What the Rats Told Us About Respiratory Effects
There is now compelling scientific evidence showing how dangerous 7‐OH really is—even compared with morphine. A peer‐reviewed animal study found that:
- 7‐HMG (which is the same as 7‐OH) caused significant respiratory depression in rats. Breathing frequency, tidal volume, and minute ventilation all dropped markedly.
- Mitragynine (MG), by contrast, actually increased respiratory frequency and showed no signs of respiratory suppression.
- The respiratory depression caused by 7‐HMG was completely reversed by naloxone,showing it works like a classic opioidhttps://pubmed.ncbi.nlm.nih.gov/40475626/
In short, MG, the main alkaloid in kratom, appears far safer for breathing. Dr. Marylin Huestis, one of the top forensic toxicologists in the country has stated that kratom does not active the beta-arrestin pathway, which is responsible for causing respiratory depression from opioids. However, 7‐OH behaves like morphine and threatens lung function. This experiment drives home why these are not interchangeable substances.
Why It Matters
7‐OH is multiple times stronger than morphine and has a high abuse potential. A small
percentage of people do abuse plain leaf kratom, but they are the exception, not the rule.

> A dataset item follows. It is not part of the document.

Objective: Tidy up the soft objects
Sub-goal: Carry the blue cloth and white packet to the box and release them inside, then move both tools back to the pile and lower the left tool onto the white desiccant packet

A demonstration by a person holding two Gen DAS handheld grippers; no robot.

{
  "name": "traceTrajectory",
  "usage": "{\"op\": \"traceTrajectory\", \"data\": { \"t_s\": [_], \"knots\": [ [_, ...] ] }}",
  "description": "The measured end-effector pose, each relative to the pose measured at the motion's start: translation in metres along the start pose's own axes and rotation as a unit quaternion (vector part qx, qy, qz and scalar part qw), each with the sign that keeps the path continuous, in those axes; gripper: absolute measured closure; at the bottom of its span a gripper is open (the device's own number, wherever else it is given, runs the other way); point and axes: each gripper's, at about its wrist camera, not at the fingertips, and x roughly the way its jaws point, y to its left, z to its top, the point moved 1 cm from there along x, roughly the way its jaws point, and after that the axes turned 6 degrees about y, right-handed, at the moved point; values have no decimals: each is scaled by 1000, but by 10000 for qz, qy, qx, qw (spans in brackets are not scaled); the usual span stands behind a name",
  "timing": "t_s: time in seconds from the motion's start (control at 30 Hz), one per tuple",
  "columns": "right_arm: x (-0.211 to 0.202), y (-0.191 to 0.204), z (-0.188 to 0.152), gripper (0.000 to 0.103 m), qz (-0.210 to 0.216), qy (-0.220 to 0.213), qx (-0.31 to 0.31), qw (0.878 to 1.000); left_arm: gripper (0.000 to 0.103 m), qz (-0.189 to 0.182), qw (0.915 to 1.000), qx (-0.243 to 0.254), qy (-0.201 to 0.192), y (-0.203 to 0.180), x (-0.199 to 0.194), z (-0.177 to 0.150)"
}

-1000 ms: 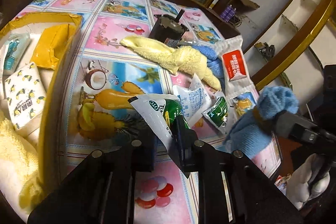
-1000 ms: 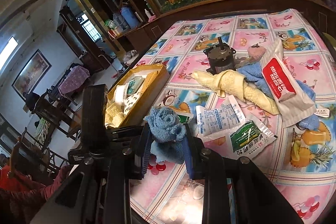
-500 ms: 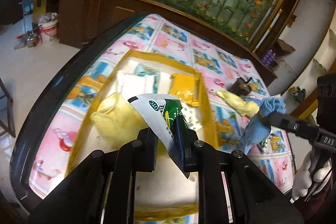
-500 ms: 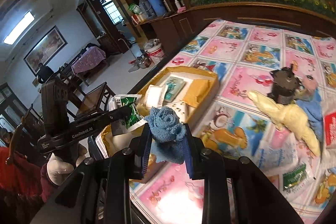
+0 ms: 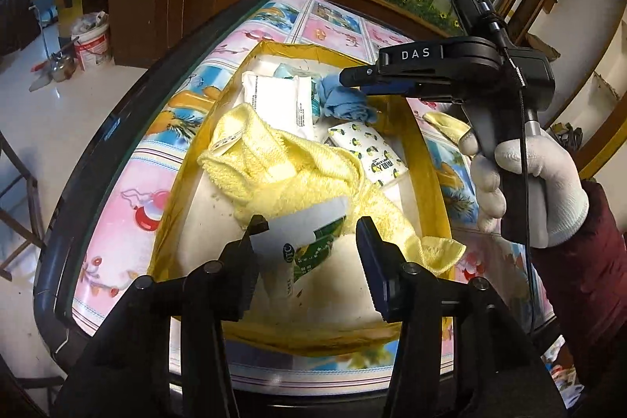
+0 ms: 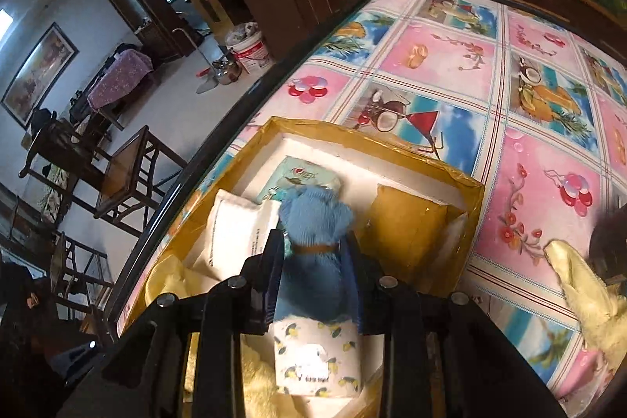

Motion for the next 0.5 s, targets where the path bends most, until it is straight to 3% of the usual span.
{"op": "traceTrajectory", "data": {
  "t_s": [0.23, 0.5],
  "knots": [
    [-59, -13, -20, 66, 88, -611, 52, 9981, 56, -237, 9991, -125, -337, -5, -18, 0],
    [-116, -46, -80, 64, 180, -1064, 235, 9939, 56, -346, 9969, 176, -681, -57, -53, -2]
  ]
}}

Most people using normal kratom powder report improvements in pain, focus, mood, and overall quality of life.
But 7‐OH? I have spoken with thousands of people who were doing great on kratom until they got introduced to 7‐OH. They were told it was “just stronger kratom.”
Now they are struggling, and that is not right. People deserve informed consent. I am not a prohibitionist, but people deserve to make informed decisions.
These are two completely different substances, and they affect the body and brain in completely different ways. The leaf contains over 50 different alkaloids that affect many parts of the body, including the brain. Kratom’s compounds interact with mu-opioid receptors, delta-opioid receptors, serotonin receptors (5-HT2A), dopamine receptors, adrenergic receptors (especially alpha-2), and adensoinergic receptors.
The Pilgrim Analogy
Here is the easiest way I can explain it:
Yes, 7‐OH comes from kratom, just like you come from your parents.
But, if you walked around telling people you ARE your parents, they’d think you lost your
mind..but here is the thing, you share 50% of your DNA with your parents.
In Kratom’s DNA, 7-OH makes up less than 0.010%.
In fact, you share more DNA with a distant relative from the 1600s than kratom powder shares with pure 7‐OH.
So when someone says “7‐OH is kratom,” they might as well be calling themselves a pilgrim.
Final Thought
When people call 7‐OH “kratom,” they are either uneducated or they are being deceptive to make money off the kratom name.
These are not the same thing.
They are not in the same category.
They are not even in the same universe.
If you want to use 7‐OH, that is your decision.
But do not confuse it with kratom—and please do not call it that.
Millions of people rely on the real thing to turn their lives around, and they deserve to know the difference.